Results on Login Pattern

The data set totally contains 388 instances.

Correctly Classified Instances

281

72.4227 %

Incorrectly Classified Instances

107

27.5773 %

If we observe the above instances, out of 388 instances 281 instances are correctly classified, which is a good sign of result and 107 instances are incorrectly classified.

Results on Resource Pattern

The data set totallycontains 383 instances.

Correctly Classified Instances

297

77.5457%

Incorrectly Classified Instances

86

22.4543%

If we observe the above instances, out of 383 instances 297 instances are correctly classified, which is a good sign of result and 86 instances are incorrectly classified.

According to the results, the email pattern, resource pattern and login pattern are developed and it provides effective user profiles in a department and it avoids the outliers and over fits in a department (Witten, Frank, Hall & Pal, 2017). The user profiles contain login pattern, machine usage pattern, email pattern, File access pattern, print usage pattern and program access pattern. The decision table is successfully determined and evaluates the total number of subsets in the user profiles. This result is able to refine the user profiles by adding a list of words to each pattern preferred by a specific user. Our goal was to integrate the prototype in an already existing personalization system. It could limit the new user effort asked for to another user by getting her to the fun part, while as yet learning data valuable to make great suggestions. We plan to apply data extraction procedures to find data about another user from the discourse she had with the specialist. In addition, we are assessing the likelihood of utilizing ontologies in catching information of user inclination, so as to get profiles that allude unequivocally to ideas of a standard metaphysics, and not only a rundown of words. 

Conclusion

This project successfully developed the profile for each user in a department. The provided data contains, login and access data for all the 20 users in a department.
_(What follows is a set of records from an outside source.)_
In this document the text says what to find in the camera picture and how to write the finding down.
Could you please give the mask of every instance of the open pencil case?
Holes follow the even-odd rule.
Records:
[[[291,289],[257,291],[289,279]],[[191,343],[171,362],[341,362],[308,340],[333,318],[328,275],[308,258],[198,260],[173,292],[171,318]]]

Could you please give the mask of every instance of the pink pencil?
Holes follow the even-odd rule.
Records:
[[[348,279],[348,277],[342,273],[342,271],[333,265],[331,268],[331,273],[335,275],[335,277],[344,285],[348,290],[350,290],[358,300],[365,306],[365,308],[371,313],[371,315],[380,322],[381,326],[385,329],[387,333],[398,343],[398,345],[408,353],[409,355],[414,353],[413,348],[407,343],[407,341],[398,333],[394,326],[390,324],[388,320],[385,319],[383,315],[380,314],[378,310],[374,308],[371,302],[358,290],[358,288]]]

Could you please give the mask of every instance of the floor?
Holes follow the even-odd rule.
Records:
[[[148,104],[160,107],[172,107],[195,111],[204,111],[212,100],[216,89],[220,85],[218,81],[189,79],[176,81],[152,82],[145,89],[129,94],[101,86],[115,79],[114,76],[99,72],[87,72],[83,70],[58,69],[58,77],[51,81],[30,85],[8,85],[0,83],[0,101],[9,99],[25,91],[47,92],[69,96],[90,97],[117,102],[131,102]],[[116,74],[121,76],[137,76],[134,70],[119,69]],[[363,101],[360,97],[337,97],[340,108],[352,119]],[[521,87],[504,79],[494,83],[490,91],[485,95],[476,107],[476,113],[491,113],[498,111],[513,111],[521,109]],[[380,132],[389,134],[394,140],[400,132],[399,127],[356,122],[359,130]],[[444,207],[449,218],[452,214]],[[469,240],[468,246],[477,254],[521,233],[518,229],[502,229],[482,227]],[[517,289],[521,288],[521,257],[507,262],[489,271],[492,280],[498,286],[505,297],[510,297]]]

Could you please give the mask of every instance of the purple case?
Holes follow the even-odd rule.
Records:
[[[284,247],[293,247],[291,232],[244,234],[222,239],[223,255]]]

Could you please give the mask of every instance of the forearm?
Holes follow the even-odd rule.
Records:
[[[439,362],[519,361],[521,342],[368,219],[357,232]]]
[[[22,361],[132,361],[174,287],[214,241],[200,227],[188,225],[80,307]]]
Based on the data, the users’ user profile in a department issuccessfully developed,by using the data mining security techniques.  

References

Bifet, A. (2010). Adaptive stream mining. Amsterdam: IOS Press.

Bouckaert, R. (2004). Bayesian network classifiers in Weka. Hamilton, N.Z.: Dept. of Computer Science, University of Waikato.

Kaluza, B. (2013). Instant Weka How-to. Birmingham: Packt Publishing.

Stahlbock, R., Crone, S., &Lessmann, S. (2010). Data mining. New York: Springer.

Witten, I., Frank, E., Hall, M., & Pal, C. (2017). Data mining. Amsterdam: Morgan Kaufmann.